There was a dramatic difference in the way Cuban parental rights and African-American parental rights were treated. The comments of parents in Charlotte and the swelling of private schools reveal that in the American south, rights were understood as a zero-sum game. For affluent, white parents in Charlotte, any gain of rights by African-Americans through integration meant a loss in rights for them. In contrast, the concept of rights expanded and crossed borders to incorporate the need to protect the parental rights of Cubans fleeing communism.
The Enduring Conundrum of Human Rights
On December 10, 2013, in observance of Human Rights Day and Human Rights Week, President Barack Obama declared that “Humanity thrives because of our differences; the exchange of ideas among vibrant cultures is a source of innovation, beauty, and vitality.
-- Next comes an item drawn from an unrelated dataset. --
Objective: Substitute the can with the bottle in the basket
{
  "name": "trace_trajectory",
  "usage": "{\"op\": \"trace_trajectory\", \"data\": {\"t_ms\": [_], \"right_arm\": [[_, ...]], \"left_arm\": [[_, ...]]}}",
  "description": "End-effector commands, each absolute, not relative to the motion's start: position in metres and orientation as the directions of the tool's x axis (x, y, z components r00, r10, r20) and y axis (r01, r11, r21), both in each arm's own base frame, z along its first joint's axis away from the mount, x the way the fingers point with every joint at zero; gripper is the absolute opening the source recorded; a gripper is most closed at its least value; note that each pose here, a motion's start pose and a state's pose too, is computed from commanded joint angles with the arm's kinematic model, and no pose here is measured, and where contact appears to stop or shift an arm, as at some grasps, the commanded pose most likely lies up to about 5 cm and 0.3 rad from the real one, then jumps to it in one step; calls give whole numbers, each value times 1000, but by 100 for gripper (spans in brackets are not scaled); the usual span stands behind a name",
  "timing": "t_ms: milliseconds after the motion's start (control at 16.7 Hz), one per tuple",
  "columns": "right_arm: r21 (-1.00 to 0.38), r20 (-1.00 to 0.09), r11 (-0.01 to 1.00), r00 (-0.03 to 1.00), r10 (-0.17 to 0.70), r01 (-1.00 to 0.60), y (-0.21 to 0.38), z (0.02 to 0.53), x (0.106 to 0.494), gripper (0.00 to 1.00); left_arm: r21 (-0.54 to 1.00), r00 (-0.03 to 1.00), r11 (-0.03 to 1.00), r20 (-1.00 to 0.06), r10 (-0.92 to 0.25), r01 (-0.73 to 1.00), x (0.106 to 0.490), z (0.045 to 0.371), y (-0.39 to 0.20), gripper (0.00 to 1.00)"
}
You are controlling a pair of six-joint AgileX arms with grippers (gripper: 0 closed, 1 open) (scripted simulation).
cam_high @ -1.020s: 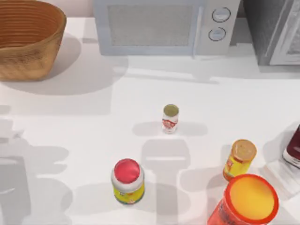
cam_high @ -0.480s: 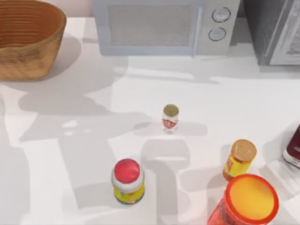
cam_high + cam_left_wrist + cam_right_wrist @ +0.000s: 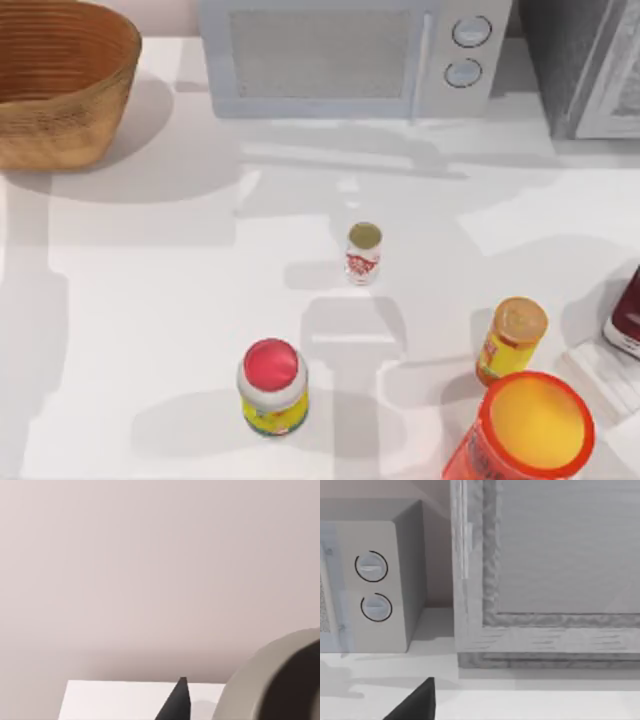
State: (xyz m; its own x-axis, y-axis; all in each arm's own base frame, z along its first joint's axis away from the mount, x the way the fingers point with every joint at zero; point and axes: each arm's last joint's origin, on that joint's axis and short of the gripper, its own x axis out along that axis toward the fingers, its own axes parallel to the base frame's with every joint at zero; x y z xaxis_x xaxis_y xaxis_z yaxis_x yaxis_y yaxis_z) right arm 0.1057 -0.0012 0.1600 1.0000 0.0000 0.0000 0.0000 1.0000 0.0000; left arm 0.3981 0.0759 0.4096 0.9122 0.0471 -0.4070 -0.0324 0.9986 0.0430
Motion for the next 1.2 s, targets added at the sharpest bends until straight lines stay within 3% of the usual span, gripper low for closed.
{"op": "trace_trajectory", "data": {"t_ms": [420, 840, 1200], "right_arm": [[0, 0, 1000, 1000, 0, 0, -1, 160, 106, 100], [0, 0, 1000, 1000, 0, 0, -1, 160, 106, 100], [0, 0, 1000, 1000, 0, 0, -1, 160, 106, 100]], "left_arm": [[4, 780, 1000, -626, -11, 17, 432, 394, 41, 0], [3, 765, 1000, -644, -12, 18, 435, 389, 40, 0], [4, 776, 1000, -630, -13, 19, 459, 350, 39, 0]]}}
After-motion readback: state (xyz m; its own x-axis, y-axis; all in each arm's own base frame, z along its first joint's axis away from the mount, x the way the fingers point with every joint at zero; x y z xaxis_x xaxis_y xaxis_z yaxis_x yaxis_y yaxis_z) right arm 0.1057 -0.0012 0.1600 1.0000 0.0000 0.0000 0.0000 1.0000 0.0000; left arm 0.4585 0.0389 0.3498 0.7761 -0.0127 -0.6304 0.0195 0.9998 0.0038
Yet across the globe, our common and inalienable rights bind us as one… Today and always, let us break down the prejudice, amplify the courageous voices that sound the call for change, and reaffirm our unwavering support for the principles enshrined in the Universal Declaration of Human Rights.” The President’s speech presents a neatly packaged understanding of human rights as always having been universal. In addition, his words imagine a history where all people benefited equally from the struggle to affirm human rights. Operation Pedro Pan belies this celebratory message by reminding us that at the very moment the American people and government affirmed the rights of Cubans fleeing Castro’s government, they rejected the rights of African-Americans. The juxtaposition of two contemporaneous rights battles highlights the very fluid and even restrictive nature of human rights rhetoric. The boundaries of human rights discourse contracted and expanded depending on the situation in which they were applied. And, in some cases, promoting the rights for one group was understood as denying the rights of others. Rather than undermining the story of human rights, the exploration of such contradictory moments, as represented by Operation Pedro Pan, serve as an important means to take stock of the movement’s progression and map out its future course.